Welcome back to the liveblog, following-up on this mornings’s live blog.
We start the afternoon with the charity auction, benefiting “Les Restos du Cœur”, a charity serving meals to starving people. A particularity this year is that the auction will happen in meals, not € (1 meal = 1€).
Overcoming Observer Effects in Memory Management with DAMON — SJ Park
SJ is the DAMON in-kernel monitor maintainer. The presentation starts with a user story of a team at a Cloud provider trying to reduce the allocated memory for VMs. But it found a major challenge in accounting the real memory requirements: their approach had a lot overhead and accuracy issues. At the same time, a kernel developer was looking for user for their new kernel feature, DAMON. It ended up working properly, with auto-scaling memory service working properly and shipping in an AWS product.
The goal of computers is to process data, SJ says. The memory is the medium for storing data. But the data created has been exploding. Reality isn’t a Turing machine with infinite memory, and has to follow the laws of physics. The usual solution to those limits is to create a hierarchical memory system that follows hardware limitations: from CPU caches, to DRAM, to SSD and HDD for frozen data. Software is then optimized for hierarchical memory management.
An issue is that data access monitoring triggers observer effects. So in practice we compromise with a high-level view. A solution that is non-ideal, but practical. DAMON is one such approach focusing on a general view.
The goal of DAMON is have a space-time view, or something that approaches it. This generates Space Overhead (memory usage), and Time Overhead (time to generate a snapshot). To prevent those contention, DAMON first uses regions to split memory into reasonably atomic units of granularity; it also reduces the monitoring polling. This allows controlling both space overhead (memory) and time overhead (computing).
The size of a region is dynamically auto-tuned, and wasteful regions are merged, and others are randomly split. The user only controls the min and max number of region. Accuracy is also automatic. The time granularity is also dynamic.
The output of DAMON needs to take care about having the proper sampling interval to prevent having too little or too much information. It is controlled by user asking the minimum and maximum sampling intervals and desired amount of events, then having a feedback loop to auto-tune.

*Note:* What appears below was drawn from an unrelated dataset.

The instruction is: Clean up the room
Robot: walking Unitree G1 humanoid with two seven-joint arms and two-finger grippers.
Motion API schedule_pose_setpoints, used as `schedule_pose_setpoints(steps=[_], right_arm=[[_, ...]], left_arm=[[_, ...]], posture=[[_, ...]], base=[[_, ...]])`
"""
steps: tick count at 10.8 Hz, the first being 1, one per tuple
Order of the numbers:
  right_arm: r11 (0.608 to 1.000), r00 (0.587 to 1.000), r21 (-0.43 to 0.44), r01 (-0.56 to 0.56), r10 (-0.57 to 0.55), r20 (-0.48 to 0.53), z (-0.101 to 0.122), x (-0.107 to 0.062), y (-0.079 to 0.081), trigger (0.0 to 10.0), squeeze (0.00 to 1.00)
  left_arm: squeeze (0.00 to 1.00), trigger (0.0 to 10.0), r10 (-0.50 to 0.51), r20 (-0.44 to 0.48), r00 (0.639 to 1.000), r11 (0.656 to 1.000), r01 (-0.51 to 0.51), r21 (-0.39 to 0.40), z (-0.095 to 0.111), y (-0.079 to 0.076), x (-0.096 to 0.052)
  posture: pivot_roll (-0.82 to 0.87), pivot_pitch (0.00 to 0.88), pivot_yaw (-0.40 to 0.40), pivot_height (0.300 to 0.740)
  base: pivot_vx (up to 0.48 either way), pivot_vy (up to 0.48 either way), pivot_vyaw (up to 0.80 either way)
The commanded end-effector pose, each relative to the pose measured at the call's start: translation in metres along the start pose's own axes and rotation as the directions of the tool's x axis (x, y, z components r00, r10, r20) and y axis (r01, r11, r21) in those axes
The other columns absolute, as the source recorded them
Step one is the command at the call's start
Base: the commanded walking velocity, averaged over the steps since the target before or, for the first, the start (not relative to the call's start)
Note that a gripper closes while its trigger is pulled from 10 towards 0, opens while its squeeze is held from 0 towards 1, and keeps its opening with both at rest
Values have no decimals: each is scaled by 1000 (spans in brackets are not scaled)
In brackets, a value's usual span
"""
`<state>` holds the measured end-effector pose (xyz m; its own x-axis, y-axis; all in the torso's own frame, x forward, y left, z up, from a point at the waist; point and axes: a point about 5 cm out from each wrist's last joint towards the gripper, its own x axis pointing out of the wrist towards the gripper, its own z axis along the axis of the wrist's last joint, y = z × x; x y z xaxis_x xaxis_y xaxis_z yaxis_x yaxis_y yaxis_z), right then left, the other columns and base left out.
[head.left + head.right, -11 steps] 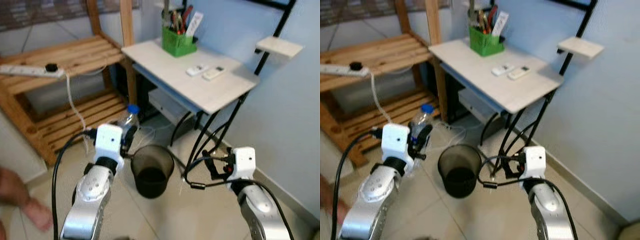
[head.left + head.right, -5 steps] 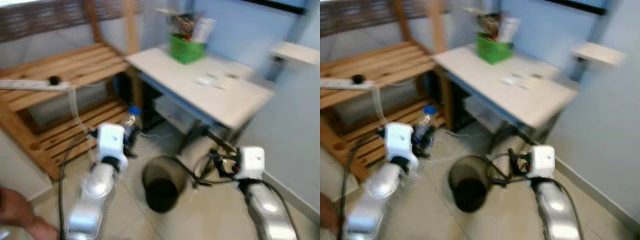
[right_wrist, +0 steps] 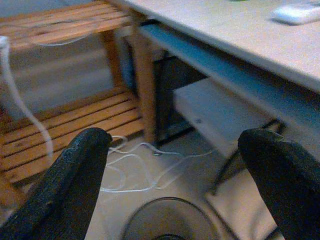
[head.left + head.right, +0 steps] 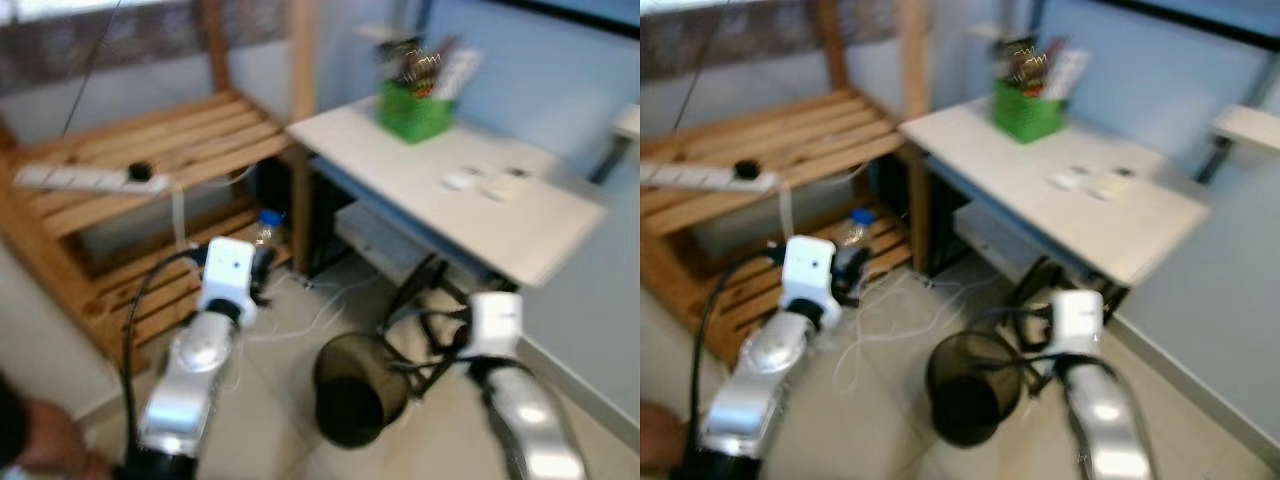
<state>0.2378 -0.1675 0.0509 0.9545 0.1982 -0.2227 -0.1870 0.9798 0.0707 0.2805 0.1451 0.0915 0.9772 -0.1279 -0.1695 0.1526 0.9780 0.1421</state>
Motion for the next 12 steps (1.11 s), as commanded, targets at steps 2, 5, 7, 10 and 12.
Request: schedule_pose_setpoints(steps=[2,5,7,10,12], right_arm=[[1000,1000,-14,27,-27,4,2,-3,-9,10000,0],[998,998,-21,55,-55,12,4,-14,-14,10000,0],[998,998,-26,57,-58,-6,0,-13,-12,10000,0],[999,1000,-15,28,-28,-9,1,-7,-6,10000,0],[1000,1000,-17,21,-21,-11,0,-7,-5,10000,0]], left_arm=[[0,10000,-39,2,999,998,39,56,-6,-14,14],[0,10000,-78,54,995,994,74,78,1,-20,19],[0,10000,-73,48,996,994,69,83,-8,-16,9],[0,10000,-61,58,996,996,57,76,-7,-15,3],[0,10000,-64,61,996,995,59,76,-7,-14,2]], posture=[[-95,0,-7,740],[-142,1,9,740],[-121,0,6,740],[-90,4,-5,740],[-87,14,-10,740]], base=[[0,0,0],[0,0,0],[0,0,0],[0,0,-800],[0,0,-800]])
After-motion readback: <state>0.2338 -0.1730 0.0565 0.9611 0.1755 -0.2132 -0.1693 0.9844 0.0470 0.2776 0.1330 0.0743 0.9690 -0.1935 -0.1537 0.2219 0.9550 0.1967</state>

SJ admits, that setting the auto-tuning parameters is yet “another heuristic”; but the maintainer is available to help maintain and debug the recommendations. DAMON can be used for profiling (room for improvement, capacity planning), PGO (Profile-guided Optimizations).
DAMON is used in AWS Aurora Serverless 2. It can be used for memory tiering (with CXL) to migrate hot data in slower NUMA nodes to faster nodes. SK Hynix and Meta are both using this for example. An extension for cgroup-awareness is in review. Page-level data access monitoring was developed by Meta for page access pattern profiling. Meta also deployed fleet-wide data access monitoring.
DAMON was merged upstream in Linux 5.15, and SJ recommends using the latest kernel. Userspace tools have been packaged in most distros.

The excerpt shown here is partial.